EXERCISE REQUIREMENTS: In the entries that follow, which lines hold the string "finger"? List them.

EXTRACTED ENTRIES:
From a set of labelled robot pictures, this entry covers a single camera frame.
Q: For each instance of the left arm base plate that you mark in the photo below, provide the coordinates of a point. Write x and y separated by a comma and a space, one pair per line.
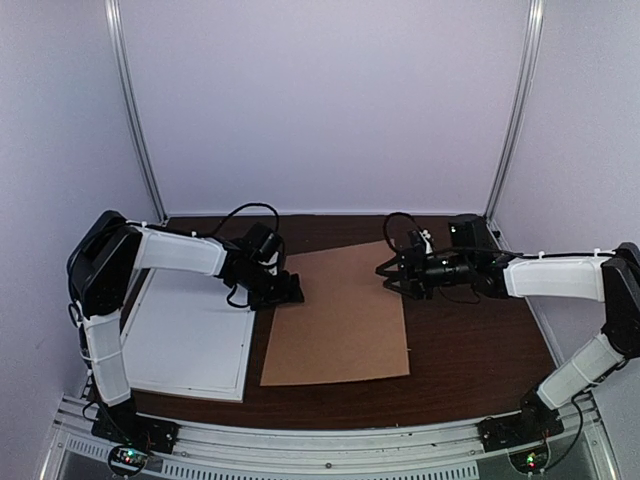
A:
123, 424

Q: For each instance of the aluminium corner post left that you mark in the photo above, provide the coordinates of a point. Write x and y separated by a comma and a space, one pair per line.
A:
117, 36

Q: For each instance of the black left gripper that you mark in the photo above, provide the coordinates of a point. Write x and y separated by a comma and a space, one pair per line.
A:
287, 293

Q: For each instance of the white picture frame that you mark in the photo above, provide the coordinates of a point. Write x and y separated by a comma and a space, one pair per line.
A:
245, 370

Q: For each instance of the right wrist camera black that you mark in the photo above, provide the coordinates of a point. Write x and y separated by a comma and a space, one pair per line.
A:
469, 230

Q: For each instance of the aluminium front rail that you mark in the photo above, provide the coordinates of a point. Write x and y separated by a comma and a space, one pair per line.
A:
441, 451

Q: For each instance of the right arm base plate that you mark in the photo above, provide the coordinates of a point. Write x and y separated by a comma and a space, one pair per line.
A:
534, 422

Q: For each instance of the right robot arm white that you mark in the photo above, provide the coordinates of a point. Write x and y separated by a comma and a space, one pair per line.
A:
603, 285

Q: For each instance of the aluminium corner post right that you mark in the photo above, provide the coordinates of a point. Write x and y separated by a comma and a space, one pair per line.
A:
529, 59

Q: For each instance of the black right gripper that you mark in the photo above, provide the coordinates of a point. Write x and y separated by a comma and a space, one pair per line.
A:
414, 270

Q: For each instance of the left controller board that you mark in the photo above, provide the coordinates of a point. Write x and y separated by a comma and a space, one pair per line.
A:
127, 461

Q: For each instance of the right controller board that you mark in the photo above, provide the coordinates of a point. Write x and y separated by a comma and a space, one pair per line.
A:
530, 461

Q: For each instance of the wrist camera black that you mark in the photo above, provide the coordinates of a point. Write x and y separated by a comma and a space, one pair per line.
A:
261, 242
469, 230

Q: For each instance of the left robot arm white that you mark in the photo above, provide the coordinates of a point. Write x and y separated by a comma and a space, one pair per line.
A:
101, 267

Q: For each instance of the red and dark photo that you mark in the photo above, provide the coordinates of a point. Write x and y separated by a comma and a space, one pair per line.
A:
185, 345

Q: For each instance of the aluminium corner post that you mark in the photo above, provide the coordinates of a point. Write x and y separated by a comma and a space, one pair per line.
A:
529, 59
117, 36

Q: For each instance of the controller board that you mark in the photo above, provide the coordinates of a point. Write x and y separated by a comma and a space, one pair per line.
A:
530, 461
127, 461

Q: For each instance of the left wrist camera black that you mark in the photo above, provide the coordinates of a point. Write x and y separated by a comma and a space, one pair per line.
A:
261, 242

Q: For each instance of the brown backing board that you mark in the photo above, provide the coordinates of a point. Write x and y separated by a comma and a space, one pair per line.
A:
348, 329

...

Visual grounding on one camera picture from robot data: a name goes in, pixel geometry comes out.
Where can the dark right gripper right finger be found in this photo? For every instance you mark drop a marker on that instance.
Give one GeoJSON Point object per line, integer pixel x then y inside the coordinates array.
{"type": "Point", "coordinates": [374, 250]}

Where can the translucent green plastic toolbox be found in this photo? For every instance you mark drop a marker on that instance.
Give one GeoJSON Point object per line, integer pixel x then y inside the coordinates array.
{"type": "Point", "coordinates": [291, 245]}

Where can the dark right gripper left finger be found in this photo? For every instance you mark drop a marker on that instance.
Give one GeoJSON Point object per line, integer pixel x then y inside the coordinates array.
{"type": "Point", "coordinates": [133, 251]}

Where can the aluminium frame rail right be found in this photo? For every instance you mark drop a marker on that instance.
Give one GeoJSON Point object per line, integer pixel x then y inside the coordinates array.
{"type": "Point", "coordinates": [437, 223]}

SOLUTION FOR THIS TASK:
Where can the dark right gripper right finger be found in this photo? For every instance you mark drop a marker on that instance.
Where can the dark right gripper left finger be found in this photo? For every instance you mark drop a marker on that instance.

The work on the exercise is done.